Segment Start: Extracted information
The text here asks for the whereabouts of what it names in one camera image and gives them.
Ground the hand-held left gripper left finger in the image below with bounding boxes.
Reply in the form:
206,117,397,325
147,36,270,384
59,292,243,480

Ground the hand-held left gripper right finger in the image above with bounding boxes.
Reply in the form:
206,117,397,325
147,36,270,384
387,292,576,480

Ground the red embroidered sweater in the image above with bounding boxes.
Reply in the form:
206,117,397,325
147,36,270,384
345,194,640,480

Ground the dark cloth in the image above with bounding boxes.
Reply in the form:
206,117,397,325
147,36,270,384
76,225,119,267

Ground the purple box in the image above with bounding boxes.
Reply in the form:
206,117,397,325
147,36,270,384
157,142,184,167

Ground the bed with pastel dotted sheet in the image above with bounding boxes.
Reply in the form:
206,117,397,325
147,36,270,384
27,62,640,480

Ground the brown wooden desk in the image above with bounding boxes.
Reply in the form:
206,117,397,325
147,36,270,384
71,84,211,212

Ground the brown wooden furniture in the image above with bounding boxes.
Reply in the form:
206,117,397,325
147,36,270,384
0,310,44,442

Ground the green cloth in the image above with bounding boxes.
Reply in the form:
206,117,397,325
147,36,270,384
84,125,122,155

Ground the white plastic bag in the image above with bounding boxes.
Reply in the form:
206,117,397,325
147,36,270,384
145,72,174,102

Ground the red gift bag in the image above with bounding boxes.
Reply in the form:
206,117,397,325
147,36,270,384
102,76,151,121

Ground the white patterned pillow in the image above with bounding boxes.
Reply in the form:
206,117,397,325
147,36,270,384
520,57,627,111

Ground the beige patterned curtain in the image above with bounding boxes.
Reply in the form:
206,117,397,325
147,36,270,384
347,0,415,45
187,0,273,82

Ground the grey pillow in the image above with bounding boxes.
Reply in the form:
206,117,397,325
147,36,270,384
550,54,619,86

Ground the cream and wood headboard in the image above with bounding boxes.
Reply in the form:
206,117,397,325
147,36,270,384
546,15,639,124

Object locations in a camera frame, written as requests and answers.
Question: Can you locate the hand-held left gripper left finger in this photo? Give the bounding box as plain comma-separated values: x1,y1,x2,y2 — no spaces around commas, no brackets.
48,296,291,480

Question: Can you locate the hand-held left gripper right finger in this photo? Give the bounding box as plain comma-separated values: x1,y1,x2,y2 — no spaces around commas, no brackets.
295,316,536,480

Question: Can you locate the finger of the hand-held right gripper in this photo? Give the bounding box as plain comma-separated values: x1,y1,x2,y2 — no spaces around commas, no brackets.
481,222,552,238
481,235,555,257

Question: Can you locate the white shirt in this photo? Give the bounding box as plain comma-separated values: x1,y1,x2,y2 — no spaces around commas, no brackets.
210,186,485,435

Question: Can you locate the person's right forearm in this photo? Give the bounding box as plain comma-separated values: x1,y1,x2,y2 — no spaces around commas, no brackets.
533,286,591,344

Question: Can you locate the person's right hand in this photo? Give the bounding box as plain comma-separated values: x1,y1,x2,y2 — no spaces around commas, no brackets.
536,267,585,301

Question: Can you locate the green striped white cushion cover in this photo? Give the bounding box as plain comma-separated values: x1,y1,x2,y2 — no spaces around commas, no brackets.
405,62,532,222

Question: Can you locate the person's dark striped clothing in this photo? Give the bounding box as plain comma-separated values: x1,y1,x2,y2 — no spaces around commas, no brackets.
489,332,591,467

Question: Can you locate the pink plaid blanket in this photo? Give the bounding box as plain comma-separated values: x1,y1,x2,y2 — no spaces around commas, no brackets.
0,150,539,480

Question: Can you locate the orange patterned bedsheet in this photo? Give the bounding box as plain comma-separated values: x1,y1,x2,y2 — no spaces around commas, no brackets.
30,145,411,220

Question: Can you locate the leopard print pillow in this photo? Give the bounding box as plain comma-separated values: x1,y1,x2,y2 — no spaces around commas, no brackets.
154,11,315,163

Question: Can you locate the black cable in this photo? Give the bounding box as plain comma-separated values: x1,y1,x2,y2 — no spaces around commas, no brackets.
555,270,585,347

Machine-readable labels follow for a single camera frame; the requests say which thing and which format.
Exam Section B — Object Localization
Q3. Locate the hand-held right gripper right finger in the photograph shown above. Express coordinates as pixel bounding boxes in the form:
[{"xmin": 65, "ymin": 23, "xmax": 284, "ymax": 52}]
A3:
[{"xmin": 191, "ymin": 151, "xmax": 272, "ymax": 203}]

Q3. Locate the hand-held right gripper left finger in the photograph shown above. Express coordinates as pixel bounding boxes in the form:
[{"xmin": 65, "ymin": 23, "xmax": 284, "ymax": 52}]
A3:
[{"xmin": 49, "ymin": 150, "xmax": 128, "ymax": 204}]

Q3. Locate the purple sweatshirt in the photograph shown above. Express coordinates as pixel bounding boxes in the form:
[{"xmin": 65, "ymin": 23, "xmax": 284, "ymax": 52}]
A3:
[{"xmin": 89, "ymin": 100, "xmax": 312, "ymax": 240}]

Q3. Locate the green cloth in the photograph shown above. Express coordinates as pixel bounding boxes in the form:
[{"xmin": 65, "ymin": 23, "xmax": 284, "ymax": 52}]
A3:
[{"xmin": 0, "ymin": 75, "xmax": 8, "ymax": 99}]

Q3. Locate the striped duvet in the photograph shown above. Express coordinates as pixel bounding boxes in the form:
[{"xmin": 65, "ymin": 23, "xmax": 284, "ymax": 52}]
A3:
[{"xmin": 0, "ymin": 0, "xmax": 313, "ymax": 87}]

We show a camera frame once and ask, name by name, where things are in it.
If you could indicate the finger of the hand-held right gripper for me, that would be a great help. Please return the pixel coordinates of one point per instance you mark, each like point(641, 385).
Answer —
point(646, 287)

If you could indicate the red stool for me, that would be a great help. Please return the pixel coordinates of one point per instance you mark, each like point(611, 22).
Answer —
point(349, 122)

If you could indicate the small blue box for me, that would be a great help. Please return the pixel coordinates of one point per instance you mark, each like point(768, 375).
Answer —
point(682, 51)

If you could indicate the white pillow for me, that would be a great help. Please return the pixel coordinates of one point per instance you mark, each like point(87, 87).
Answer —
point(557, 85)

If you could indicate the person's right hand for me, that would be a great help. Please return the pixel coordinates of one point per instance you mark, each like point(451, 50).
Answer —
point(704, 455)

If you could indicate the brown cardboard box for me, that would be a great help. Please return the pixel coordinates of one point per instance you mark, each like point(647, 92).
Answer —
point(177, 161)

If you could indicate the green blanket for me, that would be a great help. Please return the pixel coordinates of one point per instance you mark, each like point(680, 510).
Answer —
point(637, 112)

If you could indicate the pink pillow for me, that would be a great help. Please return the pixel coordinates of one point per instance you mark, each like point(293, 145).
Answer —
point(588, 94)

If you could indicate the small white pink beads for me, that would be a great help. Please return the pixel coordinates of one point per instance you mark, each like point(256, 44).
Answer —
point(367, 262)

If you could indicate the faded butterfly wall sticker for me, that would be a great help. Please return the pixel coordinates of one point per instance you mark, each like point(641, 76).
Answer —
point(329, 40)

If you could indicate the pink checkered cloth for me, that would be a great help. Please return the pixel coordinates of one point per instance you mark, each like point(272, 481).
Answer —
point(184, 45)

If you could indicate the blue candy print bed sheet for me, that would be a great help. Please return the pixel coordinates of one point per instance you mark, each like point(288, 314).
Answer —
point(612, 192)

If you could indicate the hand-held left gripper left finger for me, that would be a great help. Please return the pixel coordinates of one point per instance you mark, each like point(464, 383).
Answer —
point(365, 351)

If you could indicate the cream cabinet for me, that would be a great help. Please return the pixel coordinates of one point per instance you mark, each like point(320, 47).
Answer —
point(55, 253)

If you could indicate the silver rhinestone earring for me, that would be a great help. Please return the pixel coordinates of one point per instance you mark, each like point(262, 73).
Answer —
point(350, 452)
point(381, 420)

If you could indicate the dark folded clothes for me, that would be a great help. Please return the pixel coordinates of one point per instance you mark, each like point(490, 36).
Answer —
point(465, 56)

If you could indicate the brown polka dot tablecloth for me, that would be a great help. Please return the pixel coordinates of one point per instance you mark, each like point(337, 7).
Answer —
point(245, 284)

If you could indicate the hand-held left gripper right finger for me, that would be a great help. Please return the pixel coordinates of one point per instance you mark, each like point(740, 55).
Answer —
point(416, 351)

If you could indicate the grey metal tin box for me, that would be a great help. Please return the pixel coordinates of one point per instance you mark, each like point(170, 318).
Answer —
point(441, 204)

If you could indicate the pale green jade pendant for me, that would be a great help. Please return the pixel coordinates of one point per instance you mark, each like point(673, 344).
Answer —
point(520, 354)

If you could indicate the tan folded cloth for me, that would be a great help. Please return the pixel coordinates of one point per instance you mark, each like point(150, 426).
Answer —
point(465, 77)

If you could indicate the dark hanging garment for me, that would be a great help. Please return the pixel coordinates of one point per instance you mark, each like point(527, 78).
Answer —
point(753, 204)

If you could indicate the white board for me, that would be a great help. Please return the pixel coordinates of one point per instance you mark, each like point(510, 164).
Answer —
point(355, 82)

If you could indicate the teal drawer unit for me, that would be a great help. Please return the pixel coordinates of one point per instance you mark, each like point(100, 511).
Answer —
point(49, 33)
Segment End: Extracted information
-- Exercise prompt --
Search the entries above for the word "camera" and count the lines that hold it. Reply with only that number.

-- Output for this task --
4